*** Block opens ***

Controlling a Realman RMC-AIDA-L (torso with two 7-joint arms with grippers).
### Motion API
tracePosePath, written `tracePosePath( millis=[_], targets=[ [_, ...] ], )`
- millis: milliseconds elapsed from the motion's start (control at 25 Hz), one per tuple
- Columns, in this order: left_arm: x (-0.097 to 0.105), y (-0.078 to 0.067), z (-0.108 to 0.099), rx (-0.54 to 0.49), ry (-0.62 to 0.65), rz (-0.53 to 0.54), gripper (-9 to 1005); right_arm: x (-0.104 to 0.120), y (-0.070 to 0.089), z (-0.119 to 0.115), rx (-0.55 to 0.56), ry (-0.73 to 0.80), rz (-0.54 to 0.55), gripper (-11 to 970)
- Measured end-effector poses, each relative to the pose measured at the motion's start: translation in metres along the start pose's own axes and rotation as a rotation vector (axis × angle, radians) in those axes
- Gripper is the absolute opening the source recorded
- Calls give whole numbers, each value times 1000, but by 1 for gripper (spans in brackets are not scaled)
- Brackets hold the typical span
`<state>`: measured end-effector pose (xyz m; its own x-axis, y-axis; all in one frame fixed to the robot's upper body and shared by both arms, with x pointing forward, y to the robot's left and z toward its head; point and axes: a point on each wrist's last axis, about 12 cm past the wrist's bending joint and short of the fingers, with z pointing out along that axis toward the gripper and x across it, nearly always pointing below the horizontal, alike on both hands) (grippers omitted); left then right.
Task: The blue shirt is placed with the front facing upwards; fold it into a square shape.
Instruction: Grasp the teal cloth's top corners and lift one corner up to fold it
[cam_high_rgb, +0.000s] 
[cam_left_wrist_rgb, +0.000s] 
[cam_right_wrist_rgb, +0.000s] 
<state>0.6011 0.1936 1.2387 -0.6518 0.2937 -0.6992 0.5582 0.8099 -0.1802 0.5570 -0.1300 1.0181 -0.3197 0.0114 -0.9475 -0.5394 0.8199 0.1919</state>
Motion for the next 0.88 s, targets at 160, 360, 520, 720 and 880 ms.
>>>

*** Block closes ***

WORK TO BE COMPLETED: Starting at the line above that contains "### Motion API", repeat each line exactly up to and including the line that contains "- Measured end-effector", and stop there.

ANSWER BOX:
### Motion API
tracePosePath, written `tracePosePath( millis=[_], targets=[ [_, ...] ], )`
- millis: milliseconds elapsed from the motion's start (control at 25 Hz), one per tuple
- Columns, in this order: left_arm: x (-0.097 to 0.105), y (-0.078 to 0.067), z (-0.108 to 0.099), rx (-0.54 to 0.49), ry (-0.62 to 0.65), rz (-0.53 to 0.54), gripper (-9 to 1005); right_arm: x (-0.104 to 0.120), y (-0.070 to 0.089), z (-0.119 to 0.115), rx (-0.55 to 0.56), ry (-0.73 to 0.80), rz (-0.54 to 0.55), gripper (-11 to 970)
- Measured end-effector poses, each relative to the pose measured at the motion's start: translation in metres along the start pose's own axes and rotation as a rotation vector (axis × angle, radians) in those axes

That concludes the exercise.